In the midst of the excitement Franklin intensified the feeling, by inducing the governor to appoint a day of fasting and prayer. Such a day had never been observed in Pennsylvania, and so the governor and his associates were too ignorant of the measure to undertake it alone. Hence, Franklin, who was familiar with fast days in Massachusetts, wrote the proclamation for the governor, and secured the co-operation of ministers in the observance of the day.

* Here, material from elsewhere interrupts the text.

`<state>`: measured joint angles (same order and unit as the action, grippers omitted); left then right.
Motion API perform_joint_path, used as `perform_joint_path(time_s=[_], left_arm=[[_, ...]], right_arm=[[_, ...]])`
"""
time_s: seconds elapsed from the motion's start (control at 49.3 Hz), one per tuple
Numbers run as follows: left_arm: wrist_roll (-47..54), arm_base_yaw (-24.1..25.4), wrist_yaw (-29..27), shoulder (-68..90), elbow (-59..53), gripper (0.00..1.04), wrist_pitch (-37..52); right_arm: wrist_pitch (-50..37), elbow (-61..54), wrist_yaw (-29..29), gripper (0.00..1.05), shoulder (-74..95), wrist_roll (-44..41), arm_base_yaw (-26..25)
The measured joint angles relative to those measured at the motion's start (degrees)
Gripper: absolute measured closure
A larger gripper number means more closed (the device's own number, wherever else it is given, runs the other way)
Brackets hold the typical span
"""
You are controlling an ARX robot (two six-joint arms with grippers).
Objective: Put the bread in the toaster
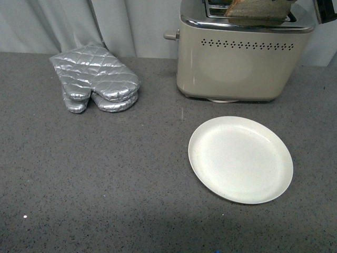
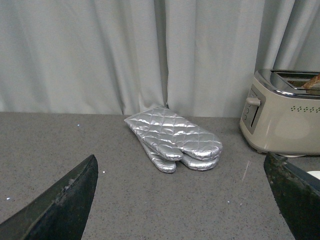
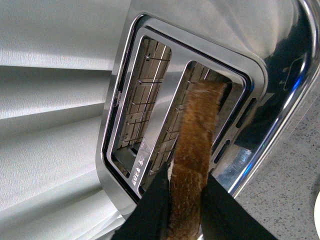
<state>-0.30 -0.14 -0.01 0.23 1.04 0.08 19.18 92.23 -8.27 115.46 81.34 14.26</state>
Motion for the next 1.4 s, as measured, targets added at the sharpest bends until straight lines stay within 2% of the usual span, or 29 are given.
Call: perform_joint_path(time_s=[0.223,0.345,0.467,0.568,0.771,0.812,0.893,1.055,1.238,1.401], left_arm=[[0.0,0.0,0.0,0.0,0.0,0.07,0.0],[0.0,0.0,0.0,0.0,0.0,0.07,0.0],[0.0,0.0,0.0,0.0,0.0,0.07,0.0],[0.0,0.0,0.0,0.0,0.0,0.07,0.0],[0.0,0.0,0.0,0.0,0.0,0.07,0.0],[0.0,0.0,0.0,0.0,0.0,0.07,0.0],[0.0,0.0,0.0,0.0,0.0,0.07,0.0],[0.0,0.0,0.0,0.0,0.0,0.07,0.0],[0.0,0.0,0.0,0.0,0.0,0.07,0.0],[0.0,0.0,0.0,0.0,0.0,0.07,0.0]], right_arm=[[-6.9,-3.1,-4.3,0.56,-3.1,-13.4,0.7],[-14.2,-9.8,-6.8,0.33,-9.7,-30.4,2.1],[-27.1,-21.5,-8.0,0.08,-20.0,-50.3,4.8],[-34.1,-30.2,-9.3,0.10,-26.6,-62.9,6.7],[-46.3,-50.4,-12.4,0.10,-41.2,-82.1,8.2],[-49.2,-54.3,-13.0,0.11,-44.4,-83.9,8.0],[-52.5,-62.6,-11.3,0.27,-52.7,-82.9,6.1],[-54.1,-73.9,-6.2,0.62,-61.6,-82.0,0.5],[-53.9,-80.6,-1.7,1.02,-69.0,-82.0,-4.0],[-51.8,-84.9,1.2,1.04,-75.0,-81.9,-7.1]])
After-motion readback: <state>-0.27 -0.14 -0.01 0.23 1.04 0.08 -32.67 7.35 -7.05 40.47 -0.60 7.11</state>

It is claimed that Quakers often lent their influence to defensive warfare in an indirect manner. As, for example, when the Assembly made appropriations for the army, "for the purchase of bread, flour, wheat and other grain," the latter phrase covered gunpowder. Perhaps this suggested to Franklin, when trying to get an appropriation through the Assembly, the following remark: "If we fail, let us move
the purchase of a fire-engine with the money; the Quakers can have no objection to that; and then, if you nominate me, and I you, as a committee for that purpose, we will buy a great gun, which is certainly a fire-engine.”
The fears of the colonists were allayed, and these warlike preparations discontinued, when the peace of Aix-la-Chapelle was declared, and signed by the British Commissioners, October 7th, 1748.
PHILOSOPHER AND STATESMAN.
HAVE a proposition to make to you, an important one," remarked Franklin to David Hall, who had worked for him four years. "Come into the office, and I
will tell you what it is."
Hall followed him into the office, wondering what the proposition could be. When they were seated, Franklin continued:
"I must have a partner in this business; and I think you are just the man I want, if we can agree upon the terms. I desire to be released from the care of the printing office, that I may pursue my scientific studies more thoroughly and satisfactorily."
"Your proposition is very unexpected to me, and I feel very much flattered by it," answered Hall; "but I hardly know what to say, for I have no capital to put into the business."
"And you need none," interrupted Franklin. "My plan is that you take the office just as it is, pay me one thousand pounds a year, for eighteen years, releasing me from all care of the business, and, at the close of eighteen years, the whole business shall be yours, without further consideration." "Well, I ought to be satisfied with that offer, if you are ; it is certainly a generous one, and I shall accept it.”
"And you will get out of it three or four times the amount of your present salary every year," suggested Franklin. "I mean it shall be a profitable enterprise for you; for your long service here has satisfied me that you are the partner I want."